- [Problem requirements]:
Tell how many lines of the material below hold "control". The reply is that number alone.
+ + +
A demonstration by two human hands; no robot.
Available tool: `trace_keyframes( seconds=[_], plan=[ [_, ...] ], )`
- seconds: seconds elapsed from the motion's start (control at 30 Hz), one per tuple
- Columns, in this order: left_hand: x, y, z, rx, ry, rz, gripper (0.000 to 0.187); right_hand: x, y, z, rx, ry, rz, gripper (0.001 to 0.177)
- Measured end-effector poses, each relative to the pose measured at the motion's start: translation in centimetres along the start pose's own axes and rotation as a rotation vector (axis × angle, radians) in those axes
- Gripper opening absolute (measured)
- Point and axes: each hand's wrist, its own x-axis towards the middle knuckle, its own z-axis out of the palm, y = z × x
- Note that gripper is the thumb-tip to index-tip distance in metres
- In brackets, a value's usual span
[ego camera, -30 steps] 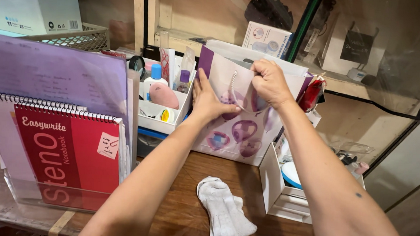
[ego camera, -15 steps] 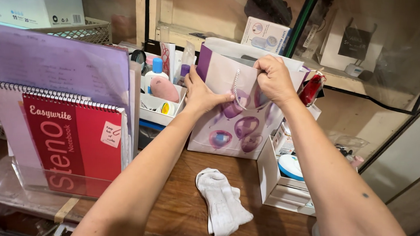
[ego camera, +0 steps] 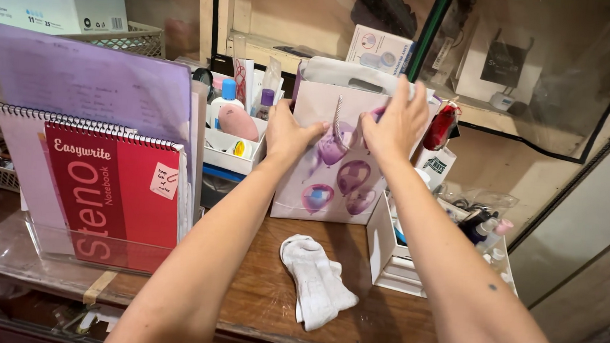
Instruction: Cleaning a wooden shelf surface with a cloth and organizing toiletries, notebooks, and containers.
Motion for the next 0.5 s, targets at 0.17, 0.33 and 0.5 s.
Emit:
trace_keyframes(
  seconds=[0.17, 0.33, 0.5],
  plan=[
    [-1.9, 2.7, -1.7, 0.009, 0.078, 0.012, 0.079, -0.9, 2.3, 1.1, 0.18, -0.078, 0.302, 0.084],
    [-2.9, 3.1, -2.7, 0.006, 0.087, 0.074, 0.073, -0.5, 5.5, 3.2, 0.32, -0.121, 0.127, 0.055],
    [-1.9, 1.2, -2.7, -0.157, -0.065, -0.008, 0.08, 0.5, 4.7, 1.2, 0.475, -0.255, 0.127, 0.048]
  ],
)
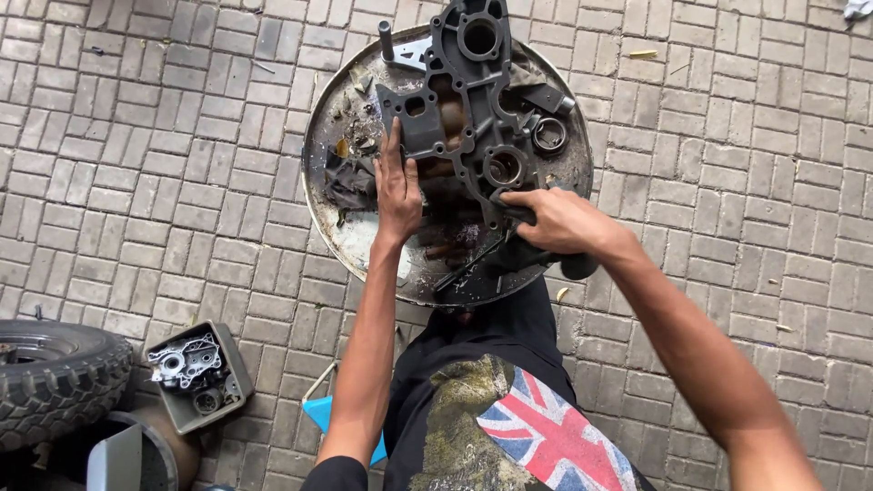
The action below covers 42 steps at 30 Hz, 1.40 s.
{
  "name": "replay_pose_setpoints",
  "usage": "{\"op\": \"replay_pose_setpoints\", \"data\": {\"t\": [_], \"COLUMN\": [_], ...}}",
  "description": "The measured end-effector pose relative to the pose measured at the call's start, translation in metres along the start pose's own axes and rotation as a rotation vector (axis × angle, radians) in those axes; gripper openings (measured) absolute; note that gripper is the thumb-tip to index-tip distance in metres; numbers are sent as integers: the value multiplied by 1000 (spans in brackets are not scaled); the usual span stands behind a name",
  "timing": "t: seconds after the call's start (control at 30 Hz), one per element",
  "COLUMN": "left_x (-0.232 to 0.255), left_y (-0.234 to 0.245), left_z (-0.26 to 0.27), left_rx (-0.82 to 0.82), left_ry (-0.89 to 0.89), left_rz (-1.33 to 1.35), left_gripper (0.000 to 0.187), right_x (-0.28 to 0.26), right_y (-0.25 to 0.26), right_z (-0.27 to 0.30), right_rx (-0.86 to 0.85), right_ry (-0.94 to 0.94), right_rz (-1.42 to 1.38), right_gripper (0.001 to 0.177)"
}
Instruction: A person sits on the floor and uses a small metal tool to scrape residue and old gasket material from the mating surfaces of an engine casing.
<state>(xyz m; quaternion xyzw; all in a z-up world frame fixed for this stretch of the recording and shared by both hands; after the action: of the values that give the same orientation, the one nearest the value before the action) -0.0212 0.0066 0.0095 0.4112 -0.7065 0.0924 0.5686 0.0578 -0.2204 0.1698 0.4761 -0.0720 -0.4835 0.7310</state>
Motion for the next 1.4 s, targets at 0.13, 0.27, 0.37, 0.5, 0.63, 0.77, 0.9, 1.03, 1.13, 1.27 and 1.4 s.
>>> {"op": "replay_pose_setpoints", "data": {"t": [0.13, 0.27, 0.37, 0.5, 0.63, 0.77, 0.9, 1.03, 1.13, 1.27, 1.4], "left_x": [5, 2, 0, 15, 4, -6, 13, -5, -11, -13, -10], "left_y": [3, -1, 2, 3, -6, -5, 3, -3, -15, -15, -12], "left_z": [0, -1, 0, -2, -1, 1, 0, 0, -1, -1, 0], "left_rx": [-4, -4, -15, -1, 8, -2, -4, -12, 46, 52, 54], "left_ry": [20, 30, 37, 55, 66, 54, 46, 51, 12, -5, -36], "left_rz": [-14, -21, -28, 52, 84, 60, 24, 33, 129, 159, 170], "left_gripper": [52, 52, 53, 53, 52, 53, 52, 54, 52, 52, 53], "right_x": [7, 11, 0, -3, 16, 12, 15, 6, 16, 29, 27], "right_y": [-1, -9, -4, -2, -33, -69, -76, -59, -56, -72, -59], "right_z": [-5, -14, -8, 13, -13, -41, -50, -41, -28, -34, -36], "right_rx": [11, 80, 60, -8, 56, 103, 161, 163, 232, 320, 334], "right_ry": [-11, 78, 75, -2, 32, 15, 36, 35, 38, 56, 92], "right_rz": [154, 349, 225, -299, -316, 127, 230, 109, -409, -655, -505], "right_gripper": [55, 51, 52, 63, 65, 63, 58, 57, 65, 61, 52]}}
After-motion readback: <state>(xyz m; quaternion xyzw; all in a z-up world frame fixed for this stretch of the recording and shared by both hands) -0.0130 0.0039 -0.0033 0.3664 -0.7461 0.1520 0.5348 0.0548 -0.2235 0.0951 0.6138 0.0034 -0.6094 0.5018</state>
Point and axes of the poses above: each hand's wrist, its own z-axis away from the middle knuckle, its own y-axis out of the back of the hand, x = y × z, the point moved 3 cm from there along -z, towards the middle knuckle, and after that the axes turned 5 degrees about x, right-handed, at the moved point
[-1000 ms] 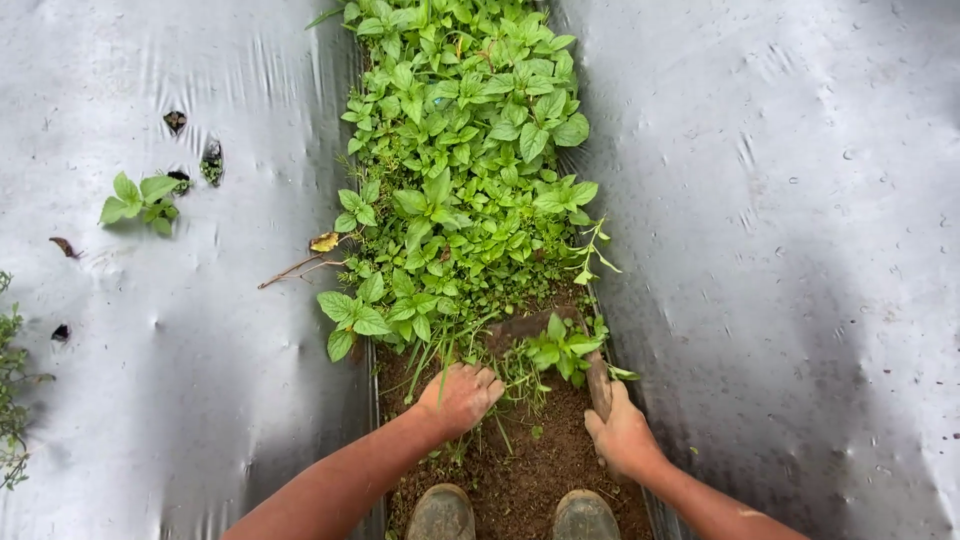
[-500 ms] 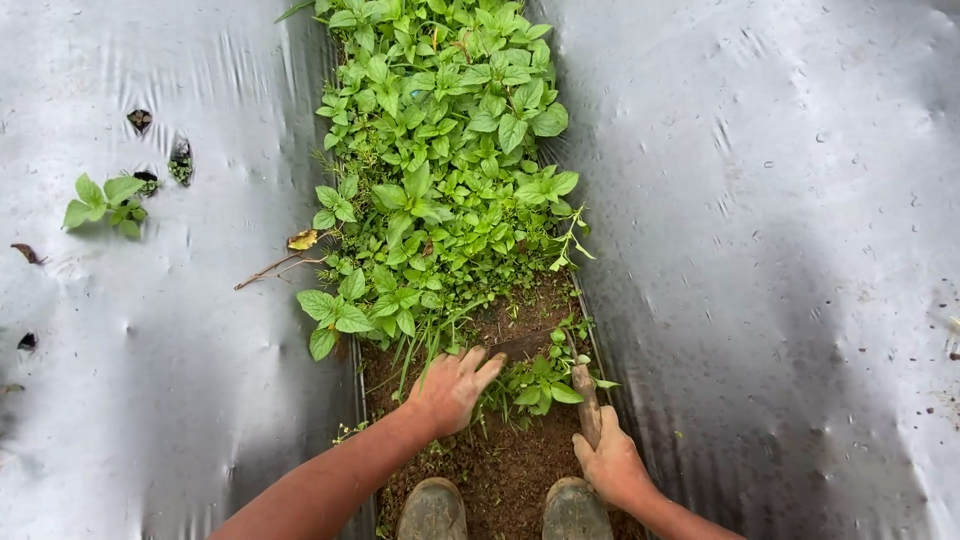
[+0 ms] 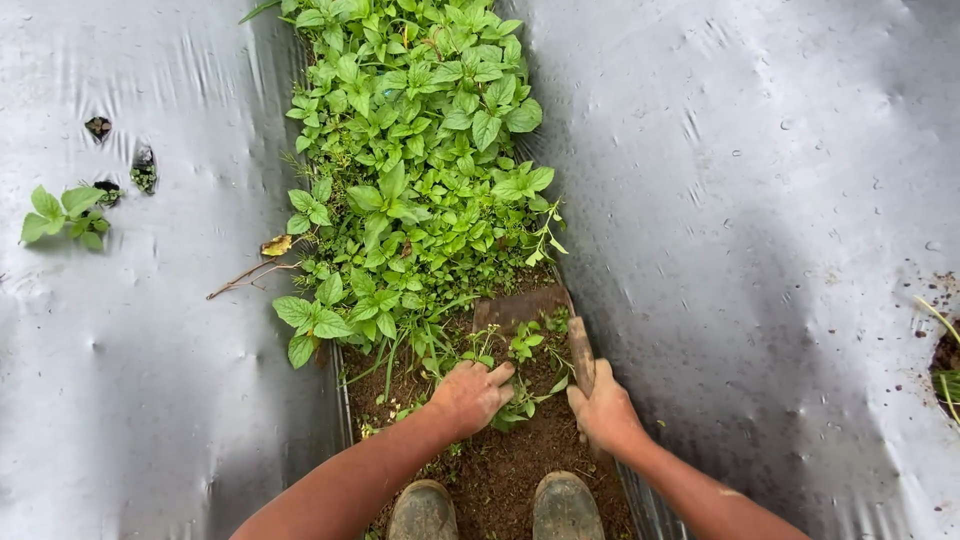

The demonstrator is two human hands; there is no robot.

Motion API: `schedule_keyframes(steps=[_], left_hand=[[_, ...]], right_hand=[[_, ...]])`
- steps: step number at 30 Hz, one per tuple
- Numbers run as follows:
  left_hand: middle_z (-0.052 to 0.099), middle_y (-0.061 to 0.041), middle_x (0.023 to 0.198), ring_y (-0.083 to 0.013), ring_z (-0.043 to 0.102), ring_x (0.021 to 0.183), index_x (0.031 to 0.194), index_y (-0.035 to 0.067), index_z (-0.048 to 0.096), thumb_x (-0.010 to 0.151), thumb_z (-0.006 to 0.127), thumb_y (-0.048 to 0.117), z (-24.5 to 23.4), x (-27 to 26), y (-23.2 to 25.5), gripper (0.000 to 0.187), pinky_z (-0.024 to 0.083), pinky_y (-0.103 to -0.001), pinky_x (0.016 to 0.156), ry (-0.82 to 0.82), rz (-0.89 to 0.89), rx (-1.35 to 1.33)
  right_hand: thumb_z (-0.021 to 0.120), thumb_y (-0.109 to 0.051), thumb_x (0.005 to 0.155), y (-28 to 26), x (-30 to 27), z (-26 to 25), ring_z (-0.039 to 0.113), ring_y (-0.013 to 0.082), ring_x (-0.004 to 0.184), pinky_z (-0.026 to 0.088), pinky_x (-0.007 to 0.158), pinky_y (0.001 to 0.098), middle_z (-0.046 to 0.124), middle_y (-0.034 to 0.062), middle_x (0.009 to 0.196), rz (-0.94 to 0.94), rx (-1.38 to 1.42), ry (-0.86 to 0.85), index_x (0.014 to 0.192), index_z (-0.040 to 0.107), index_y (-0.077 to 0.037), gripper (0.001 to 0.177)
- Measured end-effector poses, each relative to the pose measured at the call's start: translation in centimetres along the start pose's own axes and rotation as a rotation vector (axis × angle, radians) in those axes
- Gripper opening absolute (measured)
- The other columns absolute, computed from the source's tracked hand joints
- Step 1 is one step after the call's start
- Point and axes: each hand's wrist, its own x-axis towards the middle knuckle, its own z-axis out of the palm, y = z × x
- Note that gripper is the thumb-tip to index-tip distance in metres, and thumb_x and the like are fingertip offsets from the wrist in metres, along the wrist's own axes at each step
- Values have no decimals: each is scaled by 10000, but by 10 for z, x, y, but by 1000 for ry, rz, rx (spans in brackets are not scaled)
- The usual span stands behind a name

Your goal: Weeding a garden bed by hand and using a small hoe to clear the path between plastic-covered rows.

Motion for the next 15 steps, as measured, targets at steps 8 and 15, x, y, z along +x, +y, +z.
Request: schedule_keyframes(steps=[8, 15], left_hand=[[305, -96, 1638, -243, 576, 1072, 1435, 127, 508, 1067, 466, 114, 13, -15, -5, 371, 476, -442, 968, -91, 51, -34], [303, -157, 1625, -308, 501, 1272, 1530, 106, 393, 1069, 381, 149, 8, -20, 7, 463, 380, -500, 1114, -132, 55, -40]], right_hand=[[543, -274, 1029, -15, -23, 4, 643, 203, 609, 572, 542, 384, 688, 117, 938, 197, -82, -46, 1167, 417, -130, 236], [569, -269, 1013, 66, -42, 36, 636, 205, 515, 570, 487, 387, 735, 143, 1023, 285, -39, -55, 1196, 429, -139, 265]])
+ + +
- [Completed exercise]:
2